Várias coisas mudaram e para melhor, a maturidade, em sentido amplo, favoreceu minha escrita, estou mais consciente do meu papel dentro do cenário político racista que se renova e se fortalece com um inegável acirramento das questões raciais promovido por um novo velho governo orientado e motivado pelo conservadorismo colonizado, portanto, recrudescendo o sistema de controle de um país que se orgulha de seu racismo. Meu comprometimento com a destruição de um sistema objetificante é proporcional ao aumento, considerável, de minha responsabilidade, pois sei tudo que enfrentei e superei para ter a visibilidade que tenho e alcance das minhas palavras, e isso não é um discurso meritocrático que é, ontologicamente, falso, pois sou apenas resultado de ações e resistências coletivas, sou fruto de um Baobá cujas raízes são intercontinentais, minha voz ecoa brados milenares em busca de liberdade. Assim, minha orientação ao iniciante Luciano seria: “Vá ao encontro de suas raízes, da sua negritude, se descubra, se reconstrua e não tenha medo, ou receio, de nada e de ninguém, quem te protege não dorme! Você nasceu com uma missão muito clara, foi forjado para batalhas e sobreviverá somente na medida em que estiver de mãos dadas com seus pares.

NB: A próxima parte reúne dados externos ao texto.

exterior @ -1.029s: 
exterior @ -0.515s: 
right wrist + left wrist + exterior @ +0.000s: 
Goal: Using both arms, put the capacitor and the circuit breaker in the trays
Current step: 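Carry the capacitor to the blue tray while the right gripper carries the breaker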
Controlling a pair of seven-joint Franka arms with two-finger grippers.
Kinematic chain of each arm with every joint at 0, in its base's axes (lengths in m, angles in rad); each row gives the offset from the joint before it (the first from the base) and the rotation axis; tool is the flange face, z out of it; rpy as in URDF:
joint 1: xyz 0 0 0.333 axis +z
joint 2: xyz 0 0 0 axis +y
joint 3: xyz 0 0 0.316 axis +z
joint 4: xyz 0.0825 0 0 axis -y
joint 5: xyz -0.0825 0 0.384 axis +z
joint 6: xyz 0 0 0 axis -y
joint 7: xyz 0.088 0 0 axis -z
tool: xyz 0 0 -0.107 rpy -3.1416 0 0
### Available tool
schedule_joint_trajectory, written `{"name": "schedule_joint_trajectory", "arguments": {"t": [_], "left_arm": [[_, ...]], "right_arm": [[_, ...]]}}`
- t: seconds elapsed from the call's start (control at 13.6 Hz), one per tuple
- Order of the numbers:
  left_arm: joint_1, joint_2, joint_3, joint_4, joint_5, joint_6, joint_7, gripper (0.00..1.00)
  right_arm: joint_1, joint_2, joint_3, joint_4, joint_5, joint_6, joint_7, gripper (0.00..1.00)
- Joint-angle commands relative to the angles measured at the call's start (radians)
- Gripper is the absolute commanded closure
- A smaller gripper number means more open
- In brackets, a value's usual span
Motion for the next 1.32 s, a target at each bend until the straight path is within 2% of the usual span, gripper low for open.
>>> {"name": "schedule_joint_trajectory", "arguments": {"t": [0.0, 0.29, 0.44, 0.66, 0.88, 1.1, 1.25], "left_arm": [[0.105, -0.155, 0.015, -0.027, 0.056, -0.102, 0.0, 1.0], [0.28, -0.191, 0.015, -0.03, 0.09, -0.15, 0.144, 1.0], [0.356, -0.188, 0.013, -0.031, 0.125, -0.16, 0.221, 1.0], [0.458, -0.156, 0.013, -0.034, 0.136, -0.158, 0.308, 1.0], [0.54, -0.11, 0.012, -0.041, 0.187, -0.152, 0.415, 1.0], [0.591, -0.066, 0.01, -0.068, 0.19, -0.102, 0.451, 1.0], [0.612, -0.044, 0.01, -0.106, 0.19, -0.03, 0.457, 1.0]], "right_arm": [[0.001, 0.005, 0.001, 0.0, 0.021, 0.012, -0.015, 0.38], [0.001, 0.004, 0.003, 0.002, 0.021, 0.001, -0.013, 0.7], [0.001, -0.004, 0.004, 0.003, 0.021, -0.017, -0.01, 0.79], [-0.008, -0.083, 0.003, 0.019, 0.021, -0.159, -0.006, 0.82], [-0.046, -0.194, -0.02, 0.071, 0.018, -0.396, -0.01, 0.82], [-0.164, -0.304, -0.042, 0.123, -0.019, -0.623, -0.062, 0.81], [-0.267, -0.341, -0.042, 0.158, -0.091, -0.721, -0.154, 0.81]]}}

Todas as respostas, sobre passado, presente e futuro, estão em sua ancestralidade e dependem, invariavelmente, de uma postura radical, pois, liberdade nunca será dada, tolerância não é respeito, o racismo não dá nenhuma trégua, portanto, o combate a ele deve ser contínuo e incessante!”.
Que projeto você gostaria de fazer, mas ainda não começou? Que livro você gostaria de ler e ele ainda não existe?
O projeto que eu tanto queria fazer, comecei este ano, com ingresso no doutorado em Direito na Universidade de Brasília (UnB), que é assentado em uma Criminologia Marginal e para além dela, continuando, de certa forma, minha pesquisa de mestrado, mas alinhavado pela prática de enfrentamento às manifestações do racismo enquanto coordenador do núcleo jurídico do Projeto de Extensão “Vicente do Espírito Santo – SOS Racismo”, onde as vítimas de delitos raciais recebiam acolhimento e atendimento jurídico e psicológico. As experiências vivenciadas, as dores e revoltas compartilhadas, as tentativas de judicializar ações danosas tipificadas como “crimes” raciais, as discussões com o Ministério Público que culminaram com o Judiciário não apenas endossando, mas incentivando tais atitudes, apenas reforçaram a seletividade racial e a ignorância de direitos tidos como “fundamentais”. Acredito que tudo o que eu gostaria de ler já foi escrito, em algum lugar, de alguma forma, é uma questão de tempo até encontrá-lo, por indicação ou sorte, ou ainda, através de uma releitura que sempre reserva surpresas adoráveis, ideias e olhares novos.